Mayor Eric Garcetti speaks after taking the oath of office July 1 at City Hall. Garcetti said "We changed the culture of City Hall. We got back to work, one street tree, one sidewalk, one pothole at a time.” (Courtesy photo)

Mayor Eric Garcetti speaks after taking the oath of office July 1 at City Hall. Garcetti said “We changed the culture of City Hall. We got back to work, one street tree, one sidewalk, one pothole at a time.” (Courtesy photo)

He also discussed his initiatives to improve graduation rates, aid the homeless, encourage the arts, attract more conventions, improve the business climate, and the push to bring an upcoming Summer Olympics to Los Angeles.

“Even as we rise to  face it, homelessness rises faster, every tent and blanket calling on our deepest reserves of courage, creativity and compassion,” Garcetti added. “Behind that harrowing scene on our streets, our housing crisis grows. Climbing rents warn us of a city without a middle, the rich and the poor drifting apart as if split by an earthquake whose early warnings could not have been any louder.”

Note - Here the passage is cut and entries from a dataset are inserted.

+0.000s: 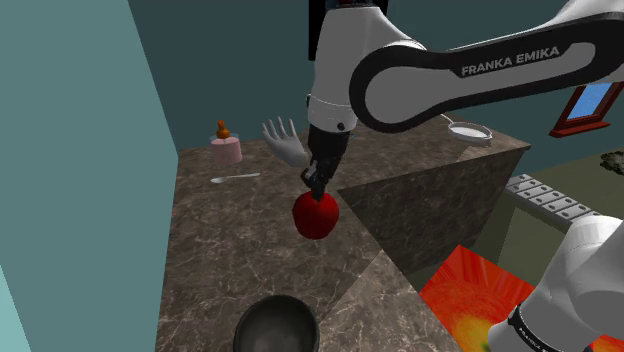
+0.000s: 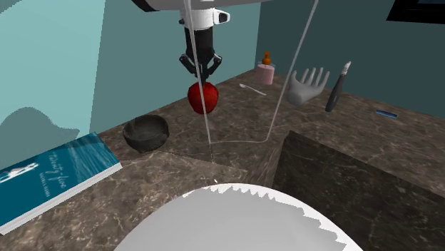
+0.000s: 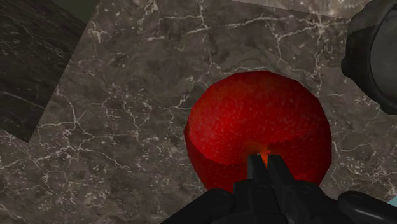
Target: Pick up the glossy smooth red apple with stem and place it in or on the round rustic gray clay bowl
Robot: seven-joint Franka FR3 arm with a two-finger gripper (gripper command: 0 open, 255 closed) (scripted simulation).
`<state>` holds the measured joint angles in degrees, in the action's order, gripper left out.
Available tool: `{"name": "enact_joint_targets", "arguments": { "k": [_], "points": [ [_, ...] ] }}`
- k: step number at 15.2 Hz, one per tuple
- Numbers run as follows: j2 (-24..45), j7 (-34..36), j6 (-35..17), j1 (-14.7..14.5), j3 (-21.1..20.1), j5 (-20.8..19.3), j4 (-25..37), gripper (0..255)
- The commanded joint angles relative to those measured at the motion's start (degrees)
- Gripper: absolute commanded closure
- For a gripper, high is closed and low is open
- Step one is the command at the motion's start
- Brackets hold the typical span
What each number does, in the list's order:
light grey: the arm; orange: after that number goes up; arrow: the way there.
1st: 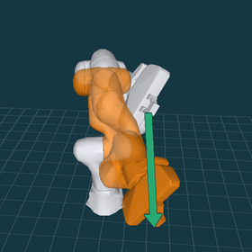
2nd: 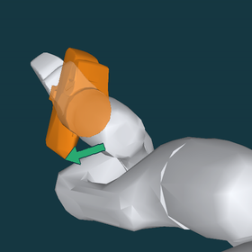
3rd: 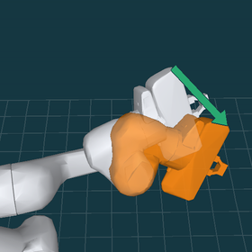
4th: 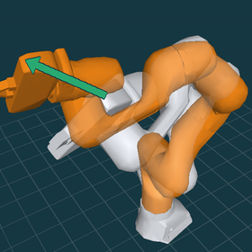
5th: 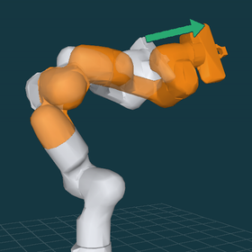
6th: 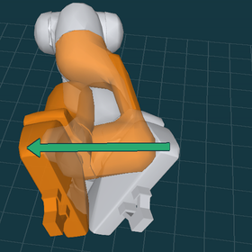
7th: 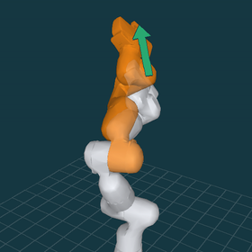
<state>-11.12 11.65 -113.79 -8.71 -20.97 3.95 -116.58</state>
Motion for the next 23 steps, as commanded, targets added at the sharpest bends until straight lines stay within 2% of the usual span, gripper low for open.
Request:
{"name": "enact_joint_targets", "arguments": {
  "k": [1, 5, 14, 19, 23],
  "points": [
    [-0.14, -0.12, 1.59, 0.07, 0.14, 0.01, 1.44, 255],
    [-0.21, -0.11, 4.3, 0.14, 0.26, -0.03, 4.08, 255],
    [2.63, 12.82, 9.93, -4.29, -7.47, -1.76, 12.64, 255],
    [6.96, 20.81, 13.62, -7.03, -12.18, -4.54, 20.01, 255],
    [12.31, 27.82, 17.28, -10.17, -16.0, -8.37, 27.7, 255]
  ]
}}
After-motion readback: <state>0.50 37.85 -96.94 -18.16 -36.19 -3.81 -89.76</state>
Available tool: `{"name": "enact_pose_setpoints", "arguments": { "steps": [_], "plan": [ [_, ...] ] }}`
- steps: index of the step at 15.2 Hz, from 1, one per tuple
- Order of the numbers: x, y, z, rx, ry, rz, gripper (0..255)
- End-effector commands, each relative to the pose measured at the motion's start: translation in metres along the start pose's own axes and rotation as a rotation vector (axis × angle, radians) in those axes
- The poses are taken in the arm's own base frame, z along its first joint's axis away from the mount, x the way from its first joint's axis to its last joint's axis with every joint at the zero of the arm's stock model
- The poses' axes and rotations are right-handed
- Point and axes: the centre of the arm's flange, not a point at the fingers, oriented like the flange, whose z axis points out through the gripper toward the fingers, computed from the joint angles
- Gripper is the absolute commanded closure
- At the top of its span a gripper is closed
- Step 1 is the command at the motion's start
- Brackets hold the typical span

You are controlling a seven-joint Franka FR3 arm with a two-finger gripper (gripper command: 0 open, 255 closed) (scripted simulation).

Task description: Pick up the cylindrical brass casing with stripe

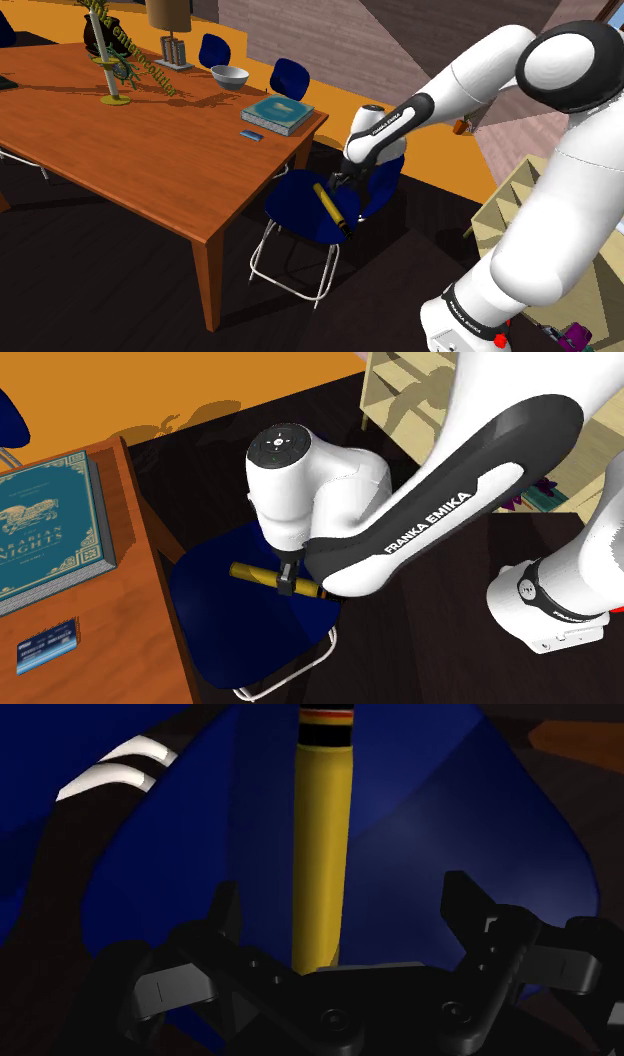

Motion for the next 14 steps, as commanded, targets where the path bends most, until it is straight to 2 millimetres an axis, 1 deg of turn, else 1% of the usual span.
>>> {"name": "enact_pose_setpoints", "arguments": {
  "steps": [1, 4, 5, 12, 14],
  "plan": [
    [0.009, 0.001, 0.025, 0.005, -0.005, 0.019, 0],
    [0.023, 0.004, 0.063, 0.012, -0.013, 0.045, 0],
    [0.026, 0.005, 0.071, 0.013, -0.015, 0.051, 0],
    [0.026, 0.004, 0.108, 0.013, -0.015, 0.051, 0],
    [0.026, 0.004, 0.111, 0.013, -0.015, 0.051, 0]
  ]
}}
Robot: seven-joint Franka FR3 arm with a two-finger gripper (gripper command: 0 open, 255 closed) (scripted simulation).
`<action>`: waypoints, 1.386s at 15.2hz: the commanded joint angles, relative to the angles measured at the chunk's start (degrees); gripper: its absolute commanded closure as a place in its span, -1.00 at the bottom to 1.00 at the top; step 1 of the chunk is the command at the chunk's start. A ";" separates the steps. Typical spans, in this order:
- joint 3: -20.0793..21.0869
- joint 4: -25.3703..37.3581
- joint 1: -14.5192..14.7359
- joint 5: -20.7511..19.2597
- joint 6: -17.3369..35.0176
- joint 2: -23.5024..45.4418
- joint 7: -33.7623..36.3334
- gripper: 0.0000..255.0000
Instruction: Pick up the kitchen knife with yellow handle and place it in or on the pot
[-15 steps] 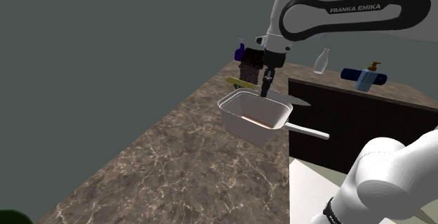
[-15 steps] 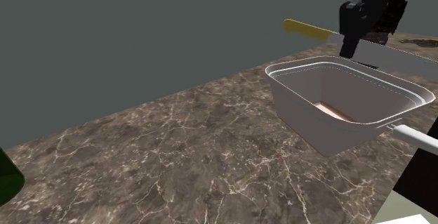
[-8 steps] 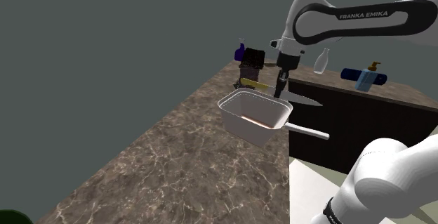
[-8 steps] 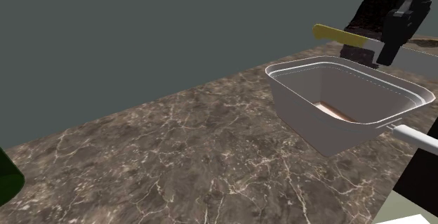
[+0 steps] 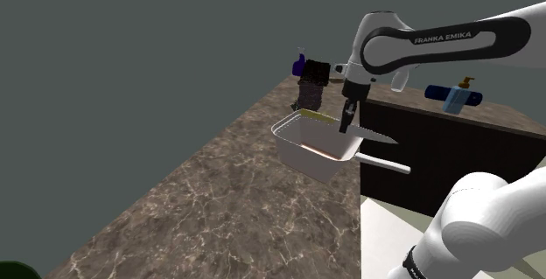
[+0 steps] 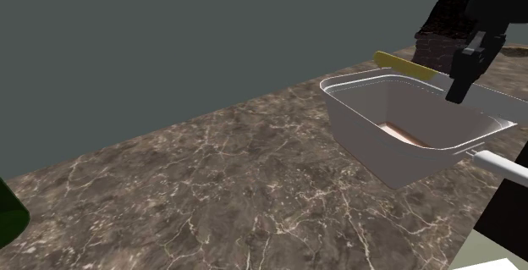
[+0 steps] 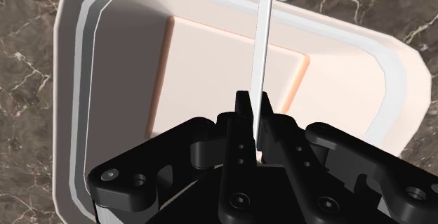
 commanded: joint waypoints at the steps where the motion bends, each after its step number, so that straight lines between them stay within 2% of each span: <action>1: -0.04 -1.36 0.04 -0.02 1.78 0.40 0.14 1.00; 11: -0.16 -2.37 0.01 -0.09 3.01 0.62 0.13 1.00; 12: -0.15 -2.37 0.01 -0.09 3.01 0.62 0.13 -1.00; 17: -0.16 -2.37 0.01 -0.09 3.01 0.62 0.13 -1.00; 21: 0.45 4.22 0.17 0.32 -4.58 -0.39 0.08 -1.00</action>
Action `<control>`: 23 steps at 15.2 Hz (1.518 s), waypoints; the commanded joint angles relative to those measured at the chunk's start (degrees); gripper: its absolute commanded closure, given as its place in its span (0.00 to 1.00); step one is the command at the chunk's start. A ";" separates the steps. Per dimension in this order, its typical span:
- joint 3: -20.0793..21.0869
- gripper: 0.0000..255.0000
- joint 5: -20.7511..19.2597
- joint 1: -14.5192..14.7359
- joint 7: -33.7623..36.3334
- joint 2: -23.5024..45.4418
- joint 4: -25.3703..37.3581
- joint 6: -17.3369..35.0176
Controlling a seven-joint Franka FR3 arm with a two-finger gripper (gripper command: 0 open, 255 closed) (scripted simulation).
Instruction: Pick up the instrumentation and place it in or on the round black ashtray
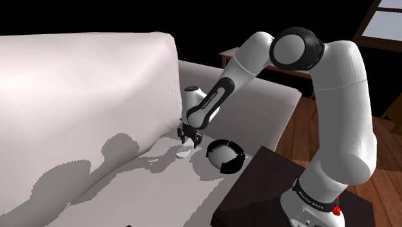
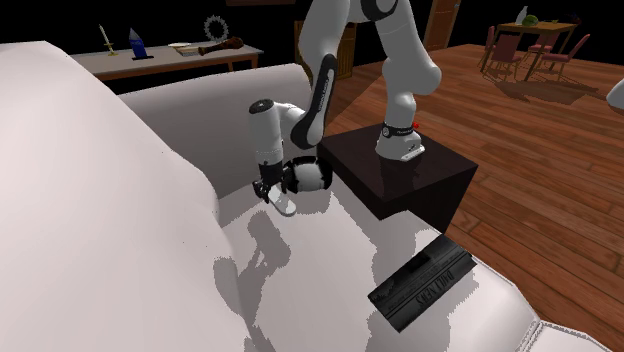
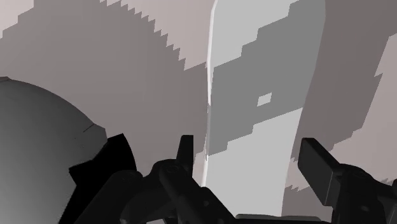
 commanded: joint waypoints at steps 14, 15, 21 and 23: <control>2.45 1.00 3.15 -1.83 -2.26 -9.94 -1.47 -8.37; 2.46 1.00 3.43 -2.58 -3.03 -11.54 -3.98 -7.40; 2.16 1.00 5.70 -7.01 -8.81 -20.89 -17.99 -2.37; 1.84 1.00 6.64 -8.42 -11.19 -23.92 -22.26 -1.00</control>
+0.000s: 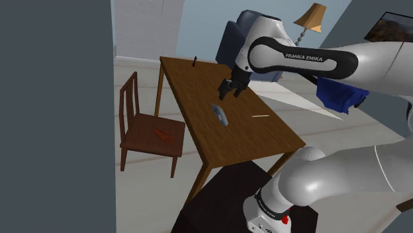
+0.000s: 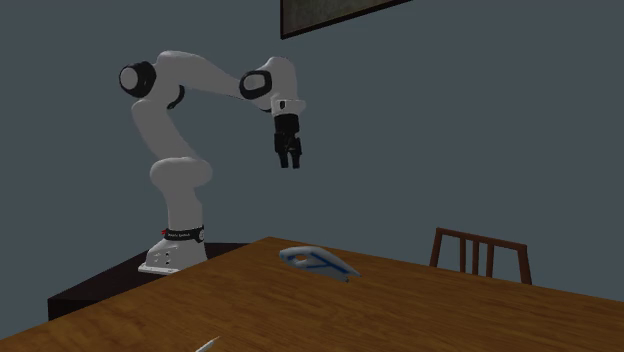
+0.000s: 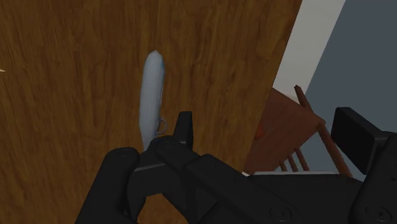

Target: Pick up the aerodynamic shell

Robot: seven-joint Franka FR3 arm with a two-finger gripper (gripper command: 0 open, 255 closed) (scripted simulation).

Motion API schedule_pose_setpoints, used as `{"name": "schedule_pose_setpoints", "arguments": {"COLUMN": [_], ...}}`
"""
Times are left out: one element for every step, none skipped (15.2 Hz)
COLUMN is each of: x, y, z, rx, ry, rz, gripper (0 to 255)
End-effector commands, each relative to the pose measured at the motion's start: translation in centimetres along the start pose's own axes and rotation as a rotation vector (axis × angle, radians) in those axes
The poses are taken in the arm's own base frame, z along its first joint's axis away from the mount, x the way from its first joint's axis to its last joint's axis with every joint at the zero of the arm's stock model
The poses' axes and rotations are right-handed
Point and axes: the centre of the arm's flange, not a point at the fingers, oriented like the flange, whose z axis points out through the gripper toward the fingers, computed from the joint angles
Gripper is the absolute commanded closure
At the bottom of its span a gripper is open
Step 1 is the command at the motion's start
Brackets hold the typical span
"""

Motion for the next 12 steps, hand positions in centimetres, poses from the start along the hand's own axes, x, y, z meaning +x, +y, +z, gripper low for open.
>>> {"name": "schedule_pose_setpoints", "arguments": {"x": [1.3,1.9,2.5,3.1,3.7,4.3,4.9,5.5,6.0,6.6,7.2,7.7], "y": [1.4,2.0,2.5,3.1,3.8,4.4,5.0,5.6,6.3,6.9,7.6,8.2], "z": [1.9,2.9,3.9,4.9,6.0,7.0,8.0,9.0,10.0,11.0,12.0,13.0], "rx": [-0.006,-0.009,-0.012,-0.015,-0.018,-0.021,-0.024,-0.026,-0.029,-0.032,-0.035,-0.038], "ry": [-0.005,-0.008,-0.01,-0.013,-0.016,-0.019,-0.022,-0.025,-0.028,-0.031,-0.034,-0.037], "rz": [0.016,0.024,0.031,0.039,0.047,0.055,0.062,0.07,0.078,0.086,0.094,0.101], "gripper": [0,0,0,0,0,0,0,0,0,0,0,0]}}
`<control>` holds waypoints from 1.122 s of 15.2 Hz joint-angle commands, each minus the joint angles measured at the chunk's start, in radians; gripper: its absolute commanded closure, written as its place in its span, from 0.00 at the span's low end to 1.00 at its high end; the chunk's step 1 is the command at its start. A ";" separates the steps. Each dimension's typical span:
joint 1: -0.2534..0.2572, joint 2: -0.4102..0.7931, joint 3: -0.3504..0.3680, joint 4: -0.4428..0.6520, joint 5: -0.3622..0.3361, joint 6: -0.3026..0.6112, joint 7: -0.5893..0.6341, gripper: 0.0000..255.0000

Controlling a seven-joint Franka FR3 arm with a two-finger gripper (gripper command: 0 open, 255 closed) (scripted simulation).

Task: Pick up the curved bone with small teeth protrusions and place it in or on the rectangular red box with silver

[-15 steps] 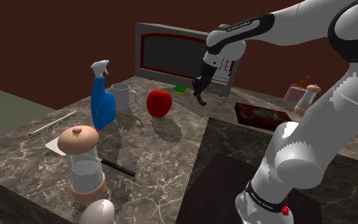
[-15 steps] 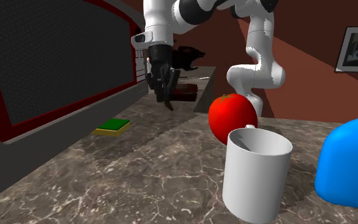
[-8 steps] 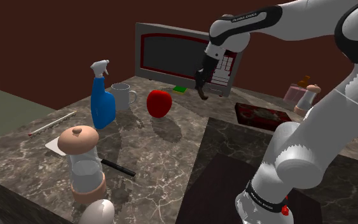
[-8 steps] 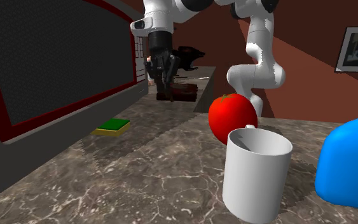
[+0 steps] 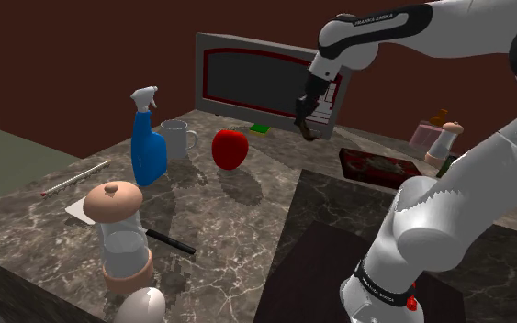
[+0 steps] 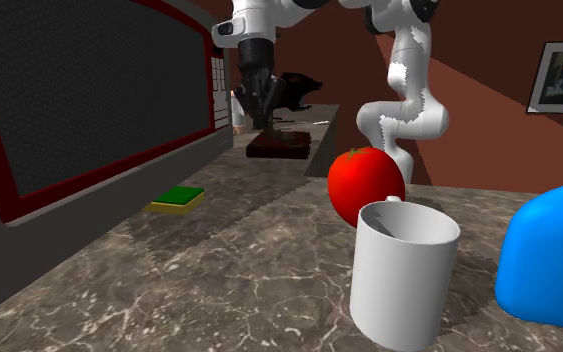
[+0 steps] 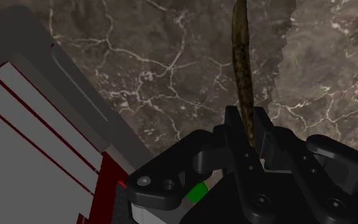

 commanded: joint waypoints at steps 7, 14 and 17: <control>-0.131 -0.225 -0.028 -0.129 -0.129 -0.087 -0.068 1.00; -0.248 -0.374 -0.079 -0.176 -0.229 -0.189 -0.169 1.00; -0.296 -0.423 -0.109 -0.178 -0.269 -0.235 -0.223 1.00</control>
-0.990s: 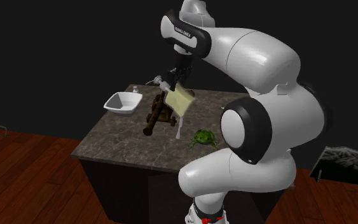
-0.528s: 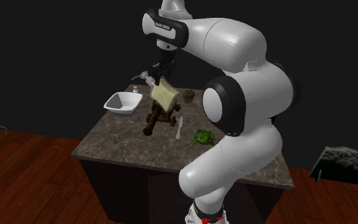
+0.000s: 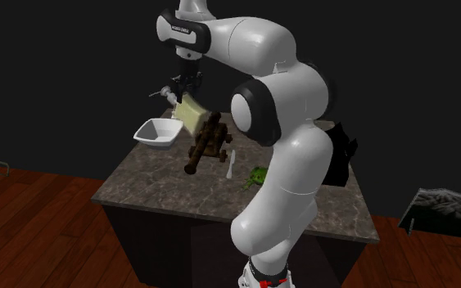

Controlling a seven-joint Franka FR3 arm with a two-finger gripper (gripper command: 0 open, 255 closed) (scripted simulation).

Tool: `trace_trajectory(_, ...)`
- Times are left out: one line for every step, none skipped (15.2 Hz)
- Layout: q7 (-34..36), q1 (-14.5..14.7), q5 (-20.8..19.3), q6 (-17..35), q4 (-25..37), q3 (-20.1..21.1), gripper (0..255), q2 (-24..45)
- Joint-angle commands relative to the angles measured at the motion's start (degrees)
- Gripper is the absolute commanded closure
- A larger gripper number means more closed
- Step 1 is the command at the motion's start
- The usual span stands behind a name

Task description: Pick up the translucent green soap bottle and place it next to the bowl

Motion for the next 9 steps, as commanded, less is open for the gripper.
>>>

“The work of solving our problems is the work of building our city,” Garcetti said. “And Los Angeles — we are builders. We have begun that work, and we mean to keep at it.”

Sworn in with Garcetti were City Attorney Mike Feuer, City Controller Ron Galperin and City Council members Gil Cedillo, Bob Blumenfield, Paul Koretz, Monica Rodriguez, Curren Price, Mike Bonin, Mitch O’Farrell and Joe Buscaino.

A crowd estimated at about 2,500 people attended the ceremony, which was preceded by “L.A.-centric performances” featuring actor George Takei, radio music director and host Jason Bentley, opera and concert singer Angel Joy Blue, UCLA’s Thelonious Monk Institute of Jazz Performance and the Los Angeles Master Chorale.

Garcetti’s oath of office was administered by his mother, Sukey Garcetti, who was introduced by his wife, Amy Elaine Wakeland.

His father — former Los Angeles County District Attorney Gil Garcetti — was in the audience, camera in hand.

The mayor faced 10 opponents in his re-election bid, but none with any significant name recognition or financial resources, and he won in a March primary landslide.

Incumbents Feuer, Galperin and Blumenfield ran unopposed as well, while Koretz, Price, Buscaino and O’Farrell bested challengers in the March primary election.

Cedillo was forced into a May runoff but easily defeated challenger Joe Bray-Ali.

Rodriguez, a former member of the Board of Public Works, beat Karo Torossian, a staffer for Councilman Paul Krekorian, in the 7th Council District election in the May runoff.

Garcetti’s second term will be 5 1/2 years instead of the standard four years because of a change in election dates approved by voters in 2015.